→ What you are asked to do
Could the lines from the one with "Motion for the" through the end of the listing be restated exactly, with nothing else included?

- - - - - - -

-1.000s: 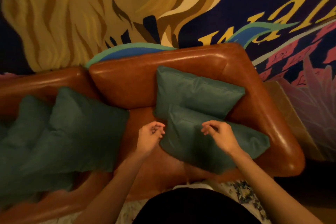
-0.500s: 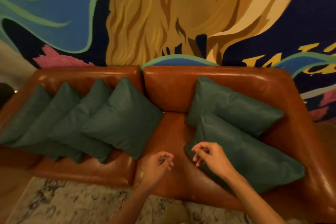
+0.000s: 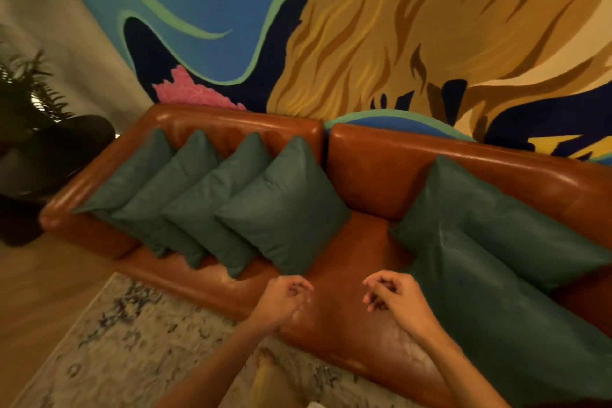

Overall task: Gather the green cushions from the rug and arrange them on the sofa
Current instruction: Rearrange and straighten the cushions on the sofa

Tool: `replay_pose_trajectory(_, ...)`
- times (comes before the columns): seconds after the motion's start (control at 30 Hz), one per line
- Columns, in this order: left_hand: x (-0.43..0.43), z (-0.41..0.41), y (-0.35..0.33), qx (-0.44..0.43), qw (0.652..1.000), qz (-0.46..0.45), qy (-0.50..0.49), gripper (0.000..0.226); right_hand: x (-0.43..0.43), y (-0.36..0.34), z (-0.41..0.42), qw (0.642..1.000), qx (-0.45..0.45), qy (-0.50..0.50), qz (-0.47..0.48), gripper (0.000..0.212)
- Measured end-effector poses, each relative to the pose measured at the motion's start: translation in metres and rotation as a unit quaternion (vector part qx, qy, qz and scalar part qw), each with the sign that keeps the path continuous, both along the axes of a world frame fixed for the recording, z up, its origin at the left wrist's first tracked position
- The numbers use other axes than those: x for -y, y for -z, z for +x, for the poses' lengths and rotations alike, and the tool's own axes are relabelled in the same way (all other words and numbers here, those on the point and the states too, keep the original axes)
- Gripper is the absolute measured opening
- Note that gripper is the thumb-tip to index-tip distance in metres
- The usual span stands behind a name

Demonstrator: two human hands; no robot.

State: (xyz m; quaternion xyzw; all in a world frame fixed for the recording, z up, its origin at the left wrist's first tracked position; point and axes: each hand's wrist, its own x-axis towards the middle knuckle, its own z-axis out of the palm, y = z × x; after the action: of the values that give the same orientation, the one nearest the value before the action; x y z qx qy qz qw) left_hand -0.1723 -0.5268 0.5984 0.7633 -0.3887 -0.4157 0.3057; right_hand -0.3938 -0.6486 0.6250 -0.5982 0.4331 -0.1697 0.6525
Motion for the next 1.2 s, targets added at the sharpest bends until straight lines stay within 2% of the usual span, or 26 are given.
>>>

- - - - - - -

→ Exercise response
Motion for the next 1.2 s, targets added at the sharpest bends until straight lines stay within 2% of the usual span, or 26 are given.
>>>

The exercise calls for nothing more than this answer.